- [WHAT IS BEING ASKED]:
Lines to restate from the data below: from the one containing "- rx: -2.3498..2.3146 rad" to the one containing "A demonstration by", both included. Give them again exactly, and only them.

- [Source records]:

::::

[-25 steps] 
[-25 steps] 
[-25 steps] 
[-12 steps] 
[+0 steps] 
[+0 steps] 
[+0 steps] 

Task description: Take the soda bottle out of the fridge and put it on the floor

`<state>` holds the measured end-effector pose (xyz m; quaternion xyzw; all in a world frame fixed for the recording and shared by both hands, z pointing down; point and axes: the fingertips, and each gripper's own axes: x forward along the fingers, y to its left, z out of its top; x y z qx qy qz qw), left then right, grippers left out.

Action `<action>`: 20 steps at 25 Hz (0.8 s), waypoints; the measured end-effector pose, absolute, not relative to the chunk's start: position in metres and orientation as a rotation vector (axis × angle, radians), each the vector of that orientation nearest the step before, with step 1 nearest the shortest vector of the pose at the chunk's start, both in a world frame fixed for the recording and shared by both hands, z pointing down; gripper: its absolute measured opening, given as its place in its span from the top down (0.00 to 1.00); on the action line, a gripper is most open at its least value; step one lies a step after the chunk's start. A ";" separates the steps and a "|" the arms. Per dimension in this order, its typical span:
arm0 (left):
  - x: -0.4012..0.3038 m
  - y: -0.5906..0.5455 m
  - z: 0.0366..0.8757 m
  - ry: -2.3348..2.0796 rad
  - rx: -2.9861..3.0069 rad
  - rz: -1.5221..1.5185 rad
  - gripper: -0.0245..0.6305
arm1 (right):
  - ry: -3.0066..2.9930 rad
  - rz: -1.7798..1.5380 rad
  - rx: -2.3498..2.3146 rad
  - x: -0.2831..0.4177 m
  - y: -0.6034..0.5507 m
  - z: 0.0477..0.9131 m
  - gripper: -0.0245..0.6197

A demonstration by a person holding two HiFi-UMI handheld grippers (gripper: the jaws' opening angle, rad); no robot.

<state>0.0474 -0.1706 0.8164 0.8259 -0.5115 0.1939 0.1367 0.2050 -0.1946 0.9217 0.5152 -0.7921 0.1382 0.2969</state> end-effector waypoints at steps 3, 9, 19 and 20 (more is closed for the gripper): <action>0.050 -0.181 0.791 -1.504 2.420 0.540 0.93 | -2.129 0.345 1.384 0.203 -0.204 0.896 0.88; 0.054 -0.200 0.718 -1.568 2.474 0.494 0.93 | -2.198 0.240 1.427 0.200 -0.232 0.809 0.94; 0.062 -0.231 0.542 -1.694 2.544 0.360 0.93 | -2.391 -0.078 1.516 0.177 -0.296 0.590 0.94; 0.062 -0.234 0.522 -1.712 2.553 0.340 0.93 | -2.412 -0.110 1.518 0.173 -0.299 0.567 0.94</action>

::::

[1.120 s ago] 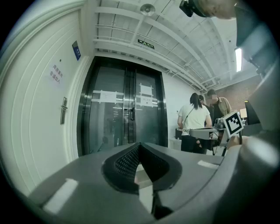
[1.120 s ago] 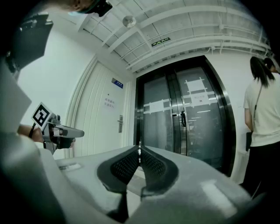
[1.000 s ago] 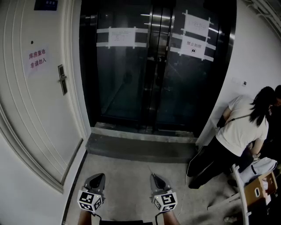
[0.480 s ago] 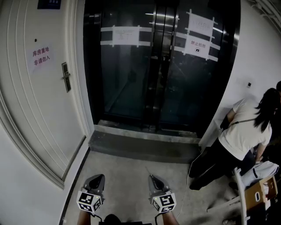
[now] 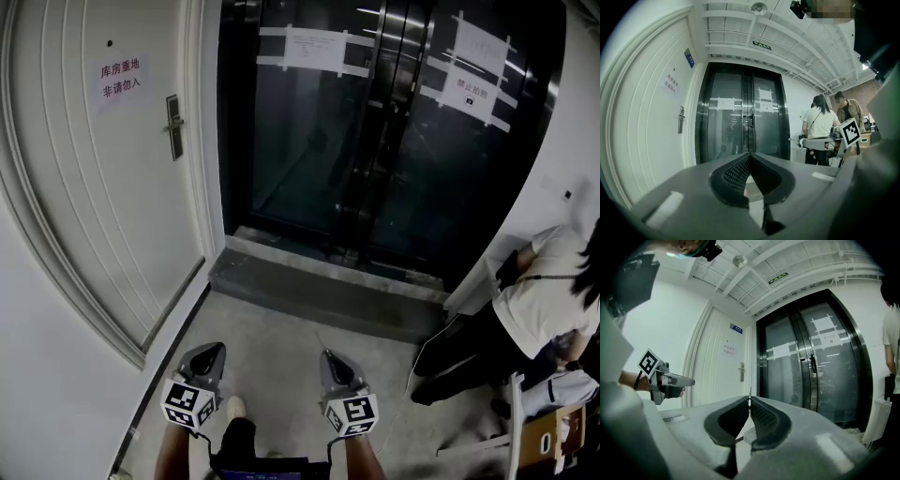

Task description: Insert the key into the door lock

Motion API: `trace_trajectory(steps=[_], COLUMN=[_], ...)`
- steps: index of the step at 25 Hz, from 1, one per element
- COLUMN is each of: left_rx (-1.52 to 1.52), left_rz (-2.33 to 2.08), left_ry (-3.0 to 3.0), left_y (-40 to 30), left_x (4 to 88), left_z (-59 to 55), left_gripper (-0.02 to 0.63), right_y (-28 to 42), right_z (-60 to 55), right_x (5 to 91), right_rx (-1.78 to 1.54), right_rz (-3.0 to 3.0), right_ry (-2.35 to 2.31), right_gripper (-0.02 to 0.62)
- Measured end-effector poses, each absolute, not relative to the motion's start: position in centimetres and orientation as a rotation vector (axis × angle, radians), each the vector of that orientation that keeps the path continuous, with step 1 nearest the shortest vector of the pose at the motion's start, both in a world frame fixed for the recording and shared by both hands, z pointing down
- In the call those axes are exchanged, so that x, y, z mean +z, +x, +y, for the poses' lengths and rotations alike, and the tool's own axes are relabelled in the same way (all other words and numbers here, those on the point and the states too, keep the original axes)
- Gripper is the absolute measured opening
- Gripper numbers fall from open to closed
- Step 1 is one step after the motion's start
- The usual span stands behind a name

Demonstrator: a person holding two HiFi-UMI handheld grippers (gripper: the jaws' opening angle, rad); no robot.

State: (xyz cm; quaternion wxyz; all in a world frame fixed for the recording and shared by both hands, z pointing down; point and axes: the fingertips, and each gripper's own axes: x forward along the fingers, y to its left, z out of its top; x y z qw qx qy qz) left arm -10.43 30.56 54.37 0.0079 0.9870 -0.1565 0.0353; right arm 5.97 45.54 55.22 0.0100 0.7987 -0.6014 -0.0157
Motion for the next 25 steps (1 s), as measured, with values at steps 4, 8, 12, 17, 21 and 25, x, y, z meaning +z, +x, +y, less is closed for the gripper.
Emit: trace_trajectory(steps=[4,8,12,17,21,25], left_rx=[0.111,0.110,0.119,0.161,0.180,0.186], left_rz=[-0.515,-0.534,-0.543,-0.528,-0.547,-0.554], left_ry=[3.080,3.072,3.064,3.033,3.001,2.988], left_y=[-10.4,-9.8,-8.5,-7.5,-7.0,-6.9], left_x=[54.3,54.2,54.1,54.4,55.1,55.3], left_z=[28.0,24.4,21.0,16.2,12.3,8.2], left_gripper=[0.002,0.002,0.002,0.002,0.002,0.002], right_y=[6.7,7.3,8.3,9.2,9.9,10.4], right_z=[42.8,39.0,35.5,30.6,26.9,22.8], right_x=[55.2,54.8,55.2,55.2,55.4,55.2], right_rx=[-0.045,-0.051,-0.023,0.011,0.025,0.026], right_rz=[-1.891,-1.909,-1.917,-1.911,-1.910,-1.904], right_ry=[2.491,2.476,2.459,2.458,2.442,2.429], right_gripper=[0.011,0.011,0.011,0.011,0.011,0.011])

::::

- [WRITTEN RESPONSE]:
  - rx: -2.3498..2.3146 rad
  - x: -0.2831..0.4177 m
  - y: -0.6034..0.5507 m
  - z: 0.0477..0.9131 m
  - gripper: -0.0245..0.6197

A demonstration by a person holding two HiFi-UMI handheld grippers (gripper: the jaws' opening angle, rad); no robot.

There is no more to this exercise.